● **What needs to be done**: Return exactly the lines below, starting with the one that has "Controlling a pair" and going on through the one that has "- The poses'".
::: Source material
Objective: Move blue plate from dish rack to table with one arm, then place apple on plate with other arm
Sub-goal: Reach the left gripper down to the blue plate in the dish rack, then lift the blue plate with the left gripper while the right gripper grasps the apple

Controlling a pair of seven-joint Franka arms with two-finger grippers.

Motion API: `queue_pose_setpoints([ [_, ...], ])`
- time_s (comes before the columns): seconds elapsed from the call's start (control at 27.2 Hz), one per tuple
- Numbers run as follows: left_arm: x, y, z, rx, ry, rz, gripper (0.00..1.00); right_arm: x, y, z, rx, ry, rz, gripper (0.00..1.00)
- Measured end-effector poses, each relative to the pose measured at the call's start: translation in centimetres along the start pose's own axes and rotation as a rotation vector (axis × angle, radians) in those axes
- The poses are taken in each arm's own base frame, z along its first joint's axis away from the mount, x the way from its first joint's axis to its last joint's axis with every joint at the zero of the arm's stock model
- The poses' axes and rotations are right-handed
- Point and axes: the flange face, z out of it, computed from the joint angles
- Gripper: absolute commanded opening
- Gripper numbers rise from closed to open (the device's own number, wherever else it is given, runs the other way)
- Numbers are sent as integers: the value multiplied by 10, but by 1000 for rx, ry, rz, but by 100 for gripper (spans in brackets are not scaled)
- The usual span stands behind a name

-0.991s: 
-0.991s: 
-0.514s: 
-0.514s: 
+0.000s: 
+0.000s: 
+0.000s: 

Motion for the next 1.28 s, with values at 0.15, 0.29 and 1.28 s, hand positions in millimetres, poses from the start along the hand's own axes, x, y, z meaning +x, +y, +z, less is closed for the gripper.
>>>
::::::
● **Expected answer**:
Controlling a pair of seven-joint Franka arms with two-finger grippers.

Motion API: `queue_pose_setpoints([ [_, ...], ])`
- time_s (comes before the columns): seconds elapsed from the call's start (control at 27.2 Hz), one per tuple
- Numbers run as follows: left_arm: x, y, z, rx, ry, rz, gripper (0.00..1.00); right_arm: x, y, z, rx, ry, rz, gripper (0.00..1.00)
- Measured end-effector poses, each relative to the pose measured at the call's start: translation in centimetres along the start pose's own axes and rotation as a rotation vector (axis × angle, radians) in those axes
- The poses are taken in each arm's own base frame, z along its first joint's axis away from the mount, x the way from its first joint's axis to its last joint's axis with every joint at the zero of the arm's stock model
- The poses' axes and rotations are right-handed

That brings the answer to completion.